:: Task goal ::
In the copy, keep the lines from the first line of the material below through the line containing "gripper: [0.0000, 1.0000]" exactly as they are, and include no pictures.

____________________

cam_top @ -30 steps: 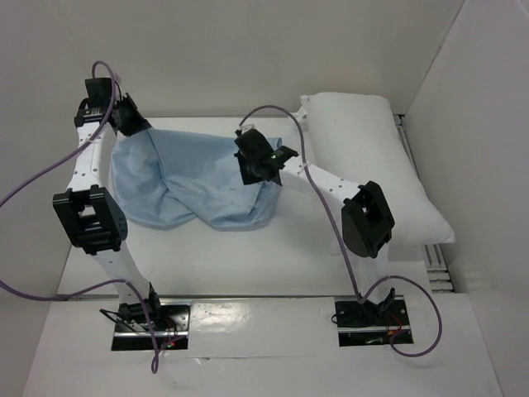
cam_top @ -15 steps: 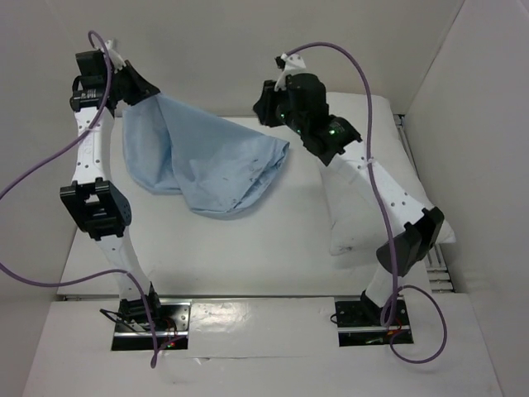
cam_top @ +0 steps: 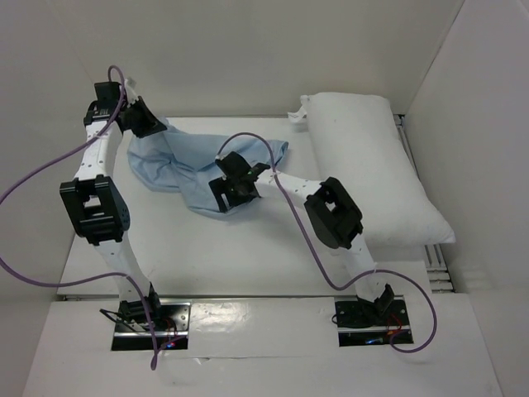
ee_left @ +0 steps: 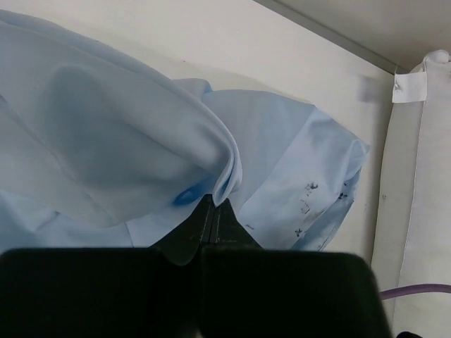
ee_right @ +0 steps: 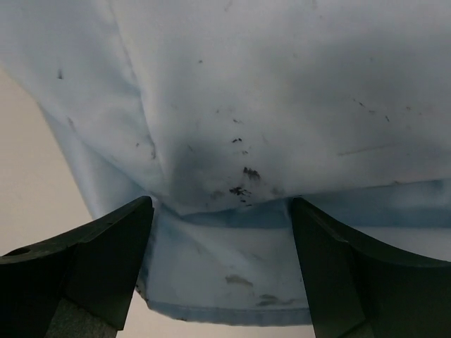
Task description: Put the pillow into the pillowcase
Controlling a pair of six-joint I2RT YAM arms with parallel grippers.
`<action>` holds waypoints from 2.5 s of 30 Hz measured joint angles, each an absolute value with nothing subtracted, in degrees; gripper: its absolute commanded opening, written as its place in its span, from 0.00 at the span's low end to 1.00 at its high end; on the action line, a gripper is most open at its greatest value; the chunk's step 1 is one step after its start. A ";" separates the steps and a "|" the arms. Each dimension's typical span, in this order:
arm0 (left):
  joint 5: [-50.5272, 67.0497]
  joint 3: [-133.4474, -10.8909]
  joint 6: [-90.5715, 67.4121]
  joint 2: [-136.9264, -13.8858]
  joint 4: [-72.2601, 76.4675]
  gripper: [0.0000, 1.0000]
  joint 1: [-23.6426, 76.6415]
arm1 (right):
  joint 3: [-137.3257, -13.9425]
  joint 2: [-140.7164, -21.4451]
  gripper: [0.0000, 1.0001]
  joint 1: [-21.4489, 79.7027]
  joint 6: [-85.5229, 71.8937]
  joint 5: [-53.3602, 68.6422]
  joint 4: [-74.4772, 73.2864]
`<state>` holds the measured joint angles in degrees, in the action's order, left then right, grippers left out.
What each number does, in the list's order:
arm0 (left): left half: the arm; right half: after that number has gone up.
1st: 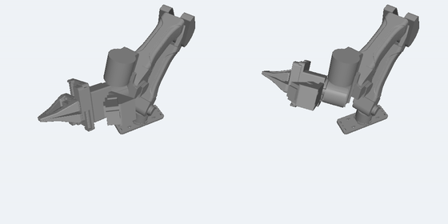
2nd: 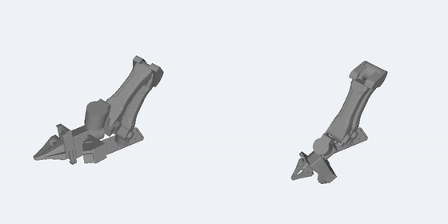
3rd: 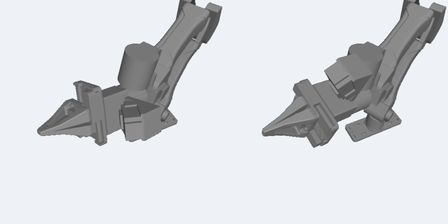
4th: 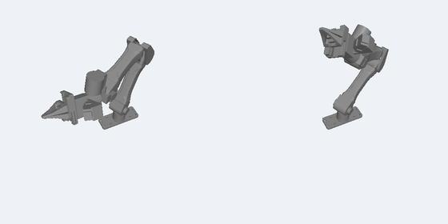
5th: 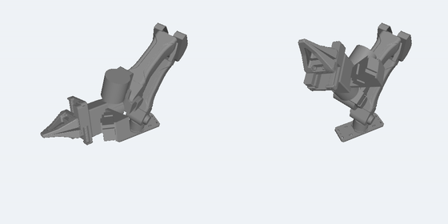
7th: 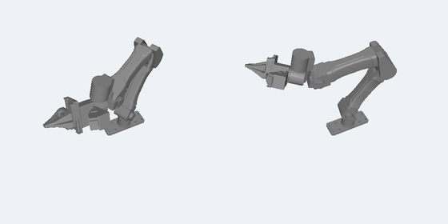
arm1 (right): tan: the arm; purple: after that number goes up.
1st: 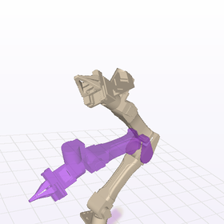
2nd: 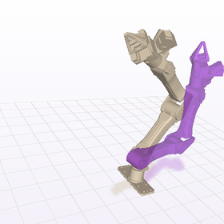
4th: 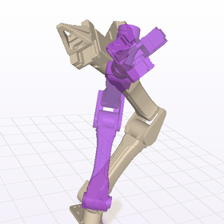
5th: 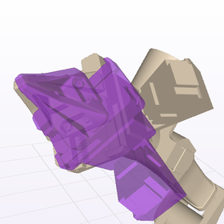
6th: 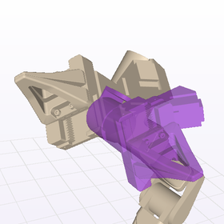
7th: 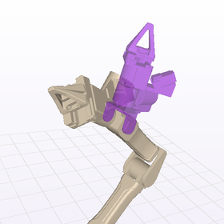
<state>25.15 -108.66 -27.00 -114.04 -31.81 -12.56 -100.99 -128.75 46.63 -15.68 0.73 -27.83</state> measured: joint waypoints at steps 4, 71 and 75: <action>24.29 -108.38 -26.70 -112.84 -31.88 0.00 -12.56 | -101.67 -128.73 0.85 47.55 -16.21 0.86 -26.76; 5.98 -71.55 -24.16 -91.07 -28.38 0.74 28.97 | -64.29 -76.03 0.84 33.10 -26.41 -10.22 -26.46; 1.63 -74.63 -25.52 -99.50 -28.82 0.72 38.79 | -64.29 -75.37 0.84 28.03 -27.29 -10.11 -27.81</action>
<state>1.63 -74.63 -25.52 -99.50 -28.82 38.79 -64.29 -75.37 28.03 -27.29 -10.11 -27.81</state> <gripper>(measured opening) 0.729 0.838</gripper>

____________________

:: Written response ::
cam_top @ -30 steps: 
cam_top @ -15 steps: 
cam_top @ +0 steps: 
ee_left @ +0 steps: 
ee_right @ +0 steps: 
Task description: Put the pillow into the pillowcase
Controlling a pair of six-joint I2RT YAM arms with parallel grippers.
`<action>` holds waypoints from 2.5 s of 30 Hz measured joint angles, each an absolute value with nothing subtracted, in degrees; gripper: its absolute commanded opening, written as its place in its span, from 0.00 at the span's low end to 1.00 at its high end; on the action line, a gripper is most open at its greatest value; the chunk's step 1 is one step after its start. A ";" separates the steps and a "|" the arms. Each dimension's typical span, in this order:
arm0 (left):
  joint 5: [-50.5272, 67.0497]
  joint 3: [-133.4474, -10.8909]
  joint 6: [-90.5715, 67.4121]
  joint 2: [-136.9264, -13.8858]
  joint 4: [-72.2601, 76.4675]
  gripper: [0.0000, 1.0000]

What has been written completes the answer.